Supplied entries
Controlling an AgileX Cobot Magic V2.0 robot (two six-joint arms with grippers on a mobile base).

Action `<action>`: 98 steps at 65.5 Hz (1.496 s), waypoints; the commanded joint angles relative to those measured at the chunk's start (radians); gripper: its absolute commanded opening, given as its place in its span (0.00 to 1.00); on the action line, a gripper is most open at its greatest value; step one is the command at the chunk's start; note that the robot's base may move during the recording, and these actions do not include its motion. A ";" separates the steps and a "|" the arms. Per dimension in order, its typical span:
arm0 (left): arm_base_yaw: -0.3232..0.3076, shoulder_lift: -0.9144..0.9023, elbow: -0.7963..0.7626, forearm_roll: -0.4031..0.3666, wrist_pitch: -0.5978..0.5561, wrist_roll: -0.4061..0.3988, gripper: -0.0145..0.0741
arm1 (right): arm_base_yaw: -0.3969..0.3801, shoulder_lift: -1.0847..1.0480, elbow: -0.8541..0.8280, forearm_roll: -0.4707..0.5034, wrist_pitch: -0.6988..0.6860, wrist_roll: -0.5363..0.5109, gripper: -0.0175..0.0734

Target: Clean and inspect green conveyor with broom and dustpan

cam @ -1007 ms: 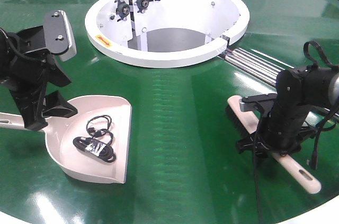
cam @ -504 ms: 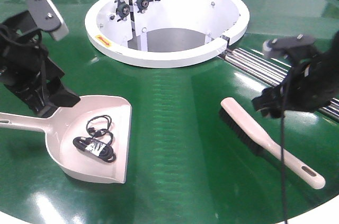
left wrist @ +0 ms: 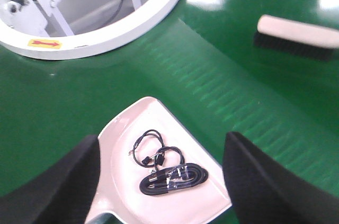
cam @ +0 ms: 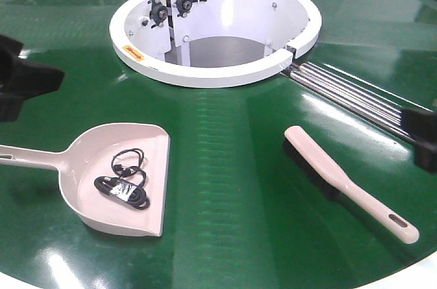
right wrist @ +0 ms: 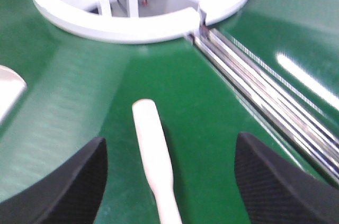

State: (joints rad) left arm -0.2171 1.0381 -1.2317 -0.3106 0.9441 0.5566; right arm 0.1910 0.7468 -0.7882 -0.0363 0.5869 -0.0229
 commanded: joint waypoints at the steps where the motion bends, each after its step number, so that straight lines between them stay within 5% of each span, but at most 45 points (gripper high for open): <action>1: -0.006 -0.093 0.079 -0.027 -0.134 -0.054 0.69 | 0.001 -0.125 0.049 0.014 -0.135 -0.009 0.73; 25: -0.006 -0.735 0.692 -0.053 -0.537 -0.073 0.69 | 0.001 -0.607 0.403 0.081 -0.243 -0.040 0.65; 40: -0.006 -0.930 0.978 -0.026 -0.781 -0.073 0.69 | 0.001 -0.656 0.557 0.082 -0.487 -0.083 0.65; 50: -0.006 -0.929 1.013 -0.027 -0.830 -0.123 0.64 | 0.001 -0.641 0.576 0.077 -0.477 -0.098 0.60; 63: -0.006 -0.927 1.013 -0.027 -0.825 -0.126 0.15 | 0.001 -0.637 0.576 0.078 -0.480 -0.128 0.19; 98: -0.006 -0.927 1.013 -0.027 -0.860 -0.126 0.16 | 0.001 -0.637 0.576 0.107 -0.488 -0.127 0.18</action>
State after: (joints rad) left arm -0.2171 0.0989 -0.1929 -0.3277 0.1629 0.4413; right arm 0.1910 0.0896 -0.1868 0.0688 0.1736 -0.1385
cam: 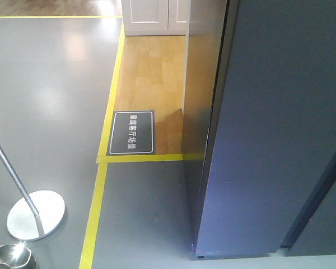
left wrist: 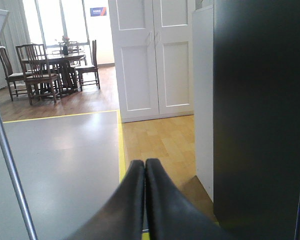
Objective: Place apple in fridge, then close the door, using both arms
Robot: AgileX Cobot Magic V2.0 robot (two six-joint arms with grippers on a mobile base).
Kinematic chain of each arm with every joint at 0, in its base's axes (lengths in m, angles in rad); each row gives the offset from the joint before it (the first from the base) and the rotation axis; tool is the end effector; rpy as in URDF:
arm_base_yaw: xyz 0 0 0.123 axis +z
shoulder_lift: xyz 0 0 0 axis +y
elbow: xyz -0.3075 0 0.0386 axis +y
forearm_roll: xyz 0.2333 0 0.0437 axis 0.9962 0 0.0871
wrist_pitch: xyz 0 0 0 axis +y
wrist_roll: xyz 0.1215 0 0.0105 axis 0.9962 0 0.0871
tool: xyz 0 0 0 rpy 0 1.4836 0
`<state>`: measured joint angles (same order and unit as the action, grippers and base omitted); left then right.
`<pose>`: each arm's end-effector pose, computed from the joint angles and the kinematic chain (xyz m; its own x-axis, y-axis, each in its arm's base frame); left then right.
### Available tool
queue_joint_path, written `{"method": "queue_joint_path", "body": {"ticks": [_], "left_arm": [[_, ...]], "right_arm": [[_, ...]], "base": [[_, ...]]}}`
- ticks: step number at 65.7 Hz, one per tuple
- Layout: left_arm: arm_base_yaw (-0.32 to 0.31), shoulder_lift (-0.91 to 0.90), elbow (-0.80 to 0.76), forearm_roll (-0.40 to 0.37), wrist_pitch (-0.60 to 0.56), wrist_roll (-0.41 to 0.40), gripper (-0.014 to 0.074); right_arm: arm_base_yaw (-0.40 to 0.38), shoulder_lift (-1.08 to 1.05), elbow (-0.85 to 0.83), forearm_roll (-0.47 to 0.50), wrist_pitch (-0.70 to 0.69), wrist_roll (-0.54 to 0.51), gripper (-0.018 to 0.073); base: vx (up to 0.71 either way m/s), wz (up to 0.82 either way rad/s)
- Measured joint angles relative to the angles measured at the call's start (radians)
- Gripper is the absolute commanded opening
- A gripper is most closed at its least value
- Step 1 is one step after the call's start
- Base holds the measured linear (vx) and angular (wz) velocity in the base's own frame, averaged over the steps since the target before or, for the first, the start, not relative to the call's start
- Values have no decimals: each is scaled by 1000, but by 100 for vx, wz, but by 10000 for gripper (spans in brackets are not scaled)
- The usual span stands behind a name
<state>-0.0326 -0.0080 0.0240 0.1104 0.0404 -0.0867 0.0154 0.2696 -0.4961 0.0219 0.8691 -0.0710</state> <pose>0.0481 -0.0010 0.2028 0.0317 0.0226 -0.9992 0.0274 0.9993 0.0235 0.0349 0.0026 0.2727 -0.5246 -0.0649 -0.8489 -0.0595 0.9974 -0.0395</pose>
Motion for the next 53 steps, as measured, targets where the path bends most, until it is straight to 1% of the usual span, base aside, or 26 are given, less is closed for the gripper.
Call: {"method": "queue_joint_path", "body": {"ticks": [7, 8, 14, 20, 26, 31, 37, 53], "left_arm": [[0, 0, 0, 0, 0, 0, -6], [0, 0, 0, 0, 0, 0, -6], [0, 0, 0, 0, 0, 0, -6], [0, 0, 0, 0, 0, 0, -6], [0, 0, 0, 0, 0, 0, -6], [0, 0, 0, 0, 0, 0, -6], [0, 0, 0, 0, 1, 0, -6], [0, 0, 0, 0, 0, 0, -6]], "right_arm": [[-6, -85, 146, 16, -212, 0, -3], [-6, -97, 165, 18, -259, 0, -3], [-6, -166, 278, 23, -428, 0, -3], [-6, -230, 388, 26, -571, 0, -3], [-6, -270, 473, 26, -674, 0, -3], [-13, -278, 516, 29, -731, 0, -3], [-28, -280, 524, 36, -757, 0, -3], [-35, -280, 524, 37, -770, 0, -3]], "base": [[0, 0], [0, 0], [0, 0], [0, 0], [0, 0], [0, 0], [0, 0], [0, 0]]}}
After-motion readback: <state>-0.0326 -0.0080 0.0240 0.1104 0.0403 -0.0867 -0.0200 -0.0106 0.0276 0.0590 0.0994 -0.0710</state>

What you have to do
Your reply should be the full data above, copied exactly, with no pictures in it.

Problem solution
Controlling an AgileX Cobot Magic V2.0 robot (two six-joint arms with grippers on a mobile base).

Action `<action>`: 98 steps at 65.5 Hz (1.496 s), waypoints; the commanded joint angles relative to those measured at the chunk's start (radians); gripper: its absolute commanded opening, given as its place in its span (0.00 to 1.00); on the action line, a gripper is most open at its greatest value; step one is the command at the chunk's start; note that the robot's base may move during the recording, and these actions do not include its motion. A ";" separates the steps and a "|" the arms. Per dimension in order, its typical span:
arm0 (left): arm_base_yaw: -0.3232..0.3076, shoulder_lift: -0.9144..0.9023, elbow: -0.7963..0.7626, forearm_roll: -0.4031..0.3666, wrist_pitch: -0.5978..0.5561, wrist_roll: -0.4061..0.3988, gripper: -0.0145..0.0741
arm1 (right): arm_base_yaw: -0.3969..0.3801, shoulder_lift: -1.0847..1.0480, elbow: -0.8541..0.8280, forearm_roll: -0.4707..0.5034, wrist_pitch: -0.6988..0.6860, wrist_roll: -0.5363..0.5109, gripper: -0.0175..0.0734

Target: Clean and inspect green conveyor with broom and dustpan

cam @ -1007 ms: 
cam @ -504 ms: 
left wrist @ +0 ms: 
cam @ +0 ms: 
right wrist @ +0 ms: 

State: (joints rad) left arm -0.2171 1.0381 -1.2317 -0.3106 0.9441 0.5566; right arm 0.1910 0.7468 -0.7882 -0.0363 0.5869 -0.0229
 commanded: joint waypoints at the steps where the motion bends, each after its step number, so that straight lines between them stay within 5% of each span, but at most 45 points (gripper high for open): <action>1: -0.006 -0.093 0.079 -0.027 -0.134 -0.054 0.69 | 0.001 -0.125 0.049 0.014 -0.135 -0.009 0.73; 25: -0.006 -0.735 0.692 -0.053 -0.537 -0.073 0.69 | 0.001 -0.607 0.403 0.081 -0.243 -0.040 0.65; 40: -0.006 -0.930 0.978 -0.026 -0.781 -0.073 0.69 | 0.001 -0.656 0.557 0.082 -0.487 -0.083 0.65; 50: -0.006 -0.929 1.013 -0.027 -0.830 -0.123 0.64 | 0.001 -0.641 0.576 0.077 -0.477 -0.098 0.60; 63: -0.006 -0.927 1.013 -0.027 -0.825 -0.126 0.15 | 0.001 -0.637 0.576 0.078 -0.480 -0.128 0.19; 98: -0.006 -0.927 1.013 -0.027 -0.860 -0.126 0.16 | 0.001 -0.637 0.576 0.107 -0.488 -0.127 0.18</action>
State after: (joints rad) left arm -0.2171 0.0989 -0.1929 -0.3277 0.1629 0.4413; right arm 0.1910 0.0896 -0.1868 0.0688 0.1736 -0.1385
cam: 
left wrist: 
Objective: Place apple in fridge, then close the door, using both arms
Robot: AgileX Cobot Magic V2.0 robot (two six-joint arms with grippers on a mobile base).
Kinematic chain of each arm with every joint at 0, in its base's axes (lengths in m, angles in rad); each row gives the offset from the joint before it (the first from the base) and the rotation axis; tool is the end effector; rpy as in URDF:
arm_base_yaw: xyz 0 0 0.123 axis +z
shoulder_lift: xyz 0 0 0 axis +y
elbow: xyz -0.3075 0 0.0386 axis +y
forearm_roll: xyz 0.2333 0 0.0437 axis 0.9962 0 0.0871
wrist_pitch: xyz 0 0 0 axis +y
wrist_roll: xyz 0.1215 0 0.0105 axis 0.9962 0 0.0871
tool: xyz 0 0 0 rpy 0 1.4836 0
`<state>`: measured joint angles (same order and unit as the action, grippers and base omitted); left then right.
`<pose>`: each arm's end-effector pose, computed from the joint angles and the kinematic chain (xyz m; its own x-axis, y-axis, each in its arm's base frame); left then right.
### Available tool
queue_joint_path, written `{"method": "queue_joint_path", "body": {"ticks": [_], "left_arm": [[_, ...]], "right_arm": [[_, ...]], "base": [[_, ...]]}}`
- ticks: step number at 65.7 Hz, one per tuple
- Layout: left_arm: arm_base_yaw (-0.32 to 0.31), shoulder_lift (-0.91 to 0.90), elbow (-0.80 to 0.76), forearm_roll (-0.40 to 0.37), wrist_pitch (-0.60 to 0.56), wrist_roll (-0.41 to 0.40), gripper (-0.014 to 0.074); right_arm: arm_base_yaw (-0.40 to 0.38), shoulder_lift (-1.08 to 1.05), elbow (-0.85 to 0.83), forearm_roll (-0.47 to 0.50), wrist_pitch (-0.70 to 0.69), wrist_roll (-0.54 to 0.51), gripper (-0.018 to 0.073); base: vx (up to 0.71 either way m/s), wz (up to 0.82 either way rad/s)
- Measured joint angles relative to the angles measured at the call's start (radians)
- Gripper is the absolute commanded opening
- A gripper is most closed at its least value
- Step 1 is one step after the call's start
- Base holds the measured linear (vx) and angular (wz) velocity in the base's own frame, averaged over the steps since the target before or, for the first, the start, not relative to the call's start
- Values have no decimals: each is scaled by 1000, but by 100 for vx, wz, but by 10000 for gripper (spans in brackets are not scaled)
- The usual span stands behind a name
<state>-0.0326 -0.0080 0.0240 0.1104 0.0404 -0.0867 0.0154 0.2696 -0.4961 0.0219 0.8691 -0.0710</state> <pose>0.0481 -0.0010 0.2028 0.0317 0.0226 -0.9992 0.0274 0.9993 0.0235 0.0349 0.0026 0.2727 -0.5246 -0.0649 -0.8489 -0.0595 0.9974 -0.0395</pose>
Motion for the next 53 steps, as measured, targets where the path bends most, until it is straight to 1% of the usual span, base aside, or 26 are given, less is closed for the gripper.
Call: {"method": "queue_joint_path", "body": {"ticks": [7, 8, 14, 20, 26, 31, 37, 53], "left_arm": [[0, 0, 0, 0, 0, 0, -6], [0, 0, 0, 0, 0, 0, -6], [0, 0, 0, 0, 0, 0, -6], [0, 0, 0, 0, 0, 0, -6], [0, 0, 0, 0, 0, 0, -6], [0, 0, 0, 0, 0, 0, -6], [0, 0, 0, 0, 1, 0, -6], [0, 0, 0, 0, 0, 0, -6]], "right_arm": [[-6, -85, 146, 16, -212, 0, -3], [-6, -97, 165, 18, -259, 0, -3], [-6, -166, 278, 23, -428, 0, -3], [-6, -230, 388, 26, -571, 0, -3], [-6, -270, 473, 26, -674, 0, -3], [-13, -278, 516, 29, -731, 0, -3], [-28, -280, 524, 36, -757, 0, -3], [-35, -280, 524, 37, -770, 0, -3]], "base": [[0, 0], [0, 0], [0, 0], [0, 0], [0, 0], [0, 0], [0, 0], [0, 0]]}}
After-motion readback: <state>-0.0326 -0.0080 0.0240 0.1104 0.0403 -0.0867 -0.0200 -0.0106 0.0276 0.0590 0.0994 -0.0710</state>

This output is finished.